Tamales don't lie

Last night after dinner, my friend Belinda and I decided we were going to spend the day today making tamales! I have never made a tamale be...

Last night after dinner, my friend Belinda and I decided we were going to spend the day today making tamales! I have never made a tamale before, nor even eaten one. Belinda makes them with her family, but she's never made or probably had a vegan tamale. So today we both set sail in uncharted territory. I began by first making 8 loaves of seitan before Belinda arrived, as we would need it for the filling. I am getting pretty good at seitan-making. I used to have mixed results every time, but now my seitan results have stabilized! I wrap them in a foil packet in a sort of "en-papiote" style, and lay them directly on the oven racks in the oven and leave it there for about 45 minutes. Then I let them steam on the counter top for at least 30 more minutes before putting them in the frigde for later use. I've had success and non-success with the steaming method, where you wrap them in a similar package and steam instead of bake. Sometimes this works out great, other times I open the package and it turns out that I've made brains. An out of control spongy mess has burst through portions of the foil and all of my hard work and expensive ingredients are lost. You can only have that happen to you a few times before you throw that method out the window and try a new one.
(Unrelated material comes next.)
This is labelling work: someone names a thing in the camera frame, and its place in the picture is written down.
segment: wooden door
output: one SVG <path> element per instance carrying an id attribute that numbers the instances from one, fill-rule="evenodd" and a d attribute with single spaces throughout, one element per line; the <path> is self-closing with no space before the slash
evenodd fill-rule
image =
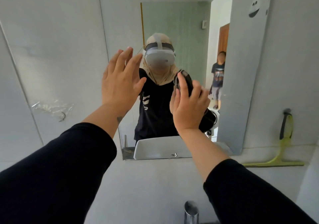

We decided to make 2 kinds of tamales, a savory and a sweet. We also agreed that it would take almost the exact same amount of work to make 30 tamales as it would to make 100. So we opted for the latter. Bonus tamales never lie. The savory filling we chose was the red-chile seitan from Viva Vegan. The filling is a fajita-like mixture with diced and fried seitan with a dried red chile sauce mixed in. The chile sauce is made from reconstituted ancho chiles and we snuck in a handful of chiles de arbol because we are spicy ladies. Needless to say the sauce rocked the house. Then Belinda and I set up our wrap-station and she demonstrated how to effectively stuff, wrap, form and fold a tamale like a true punk would. Observe the sequence:


        





Done! And don't they just look adorable all tied up? It looks like a little present. The BEST kind of present. Everybody knows the best kinds of presents come wrapped in corn husks after being steamed by cute vegetarian girls. 


These ones are wrapped especially cute, kind of like a little ball or bell or something to that effect and then twisted into a little rose and knotted. We thought it would be cute to wrap the dessert tamales in different way. I tried and tried and failed and failed and then just decided I was going 'traditional-wrap' on all the tamales. Belinda, however, mastered the adorable bell-shape and is responsible for all the added cuteness of these tamales.


You can't exactly tell, but there are about 100 of these in this pot. We went to town on them and now there are only about 60 left to freeze or refrigerate for later. The boys both helped on the town-going of these tamales as well. We served them with extra red chile sauce and guacamole, and tore those tamales up.

The dessert flavor we picked was Pineapple Coconut Raisin from Viva Vegan and I made a ganache to spoon over the top. The dough is all brown-sugary and awesome. I tackled a couple of these before dinner, and by a couple I mean 3, and so I had less space for more tamales come dinnertime, and everyone thought I was dainty and had a small appetite. Little did they know I pre-gamed on all of them.

So now the tamale-making door has been opened and now I aspire to make all kinds of tamales, sweet and savory, night and day, holiday or weeknight, in good times and in bad, tamales will play a prominent role in my life from here on. That is, when I'm not making cupcakes. Or pie.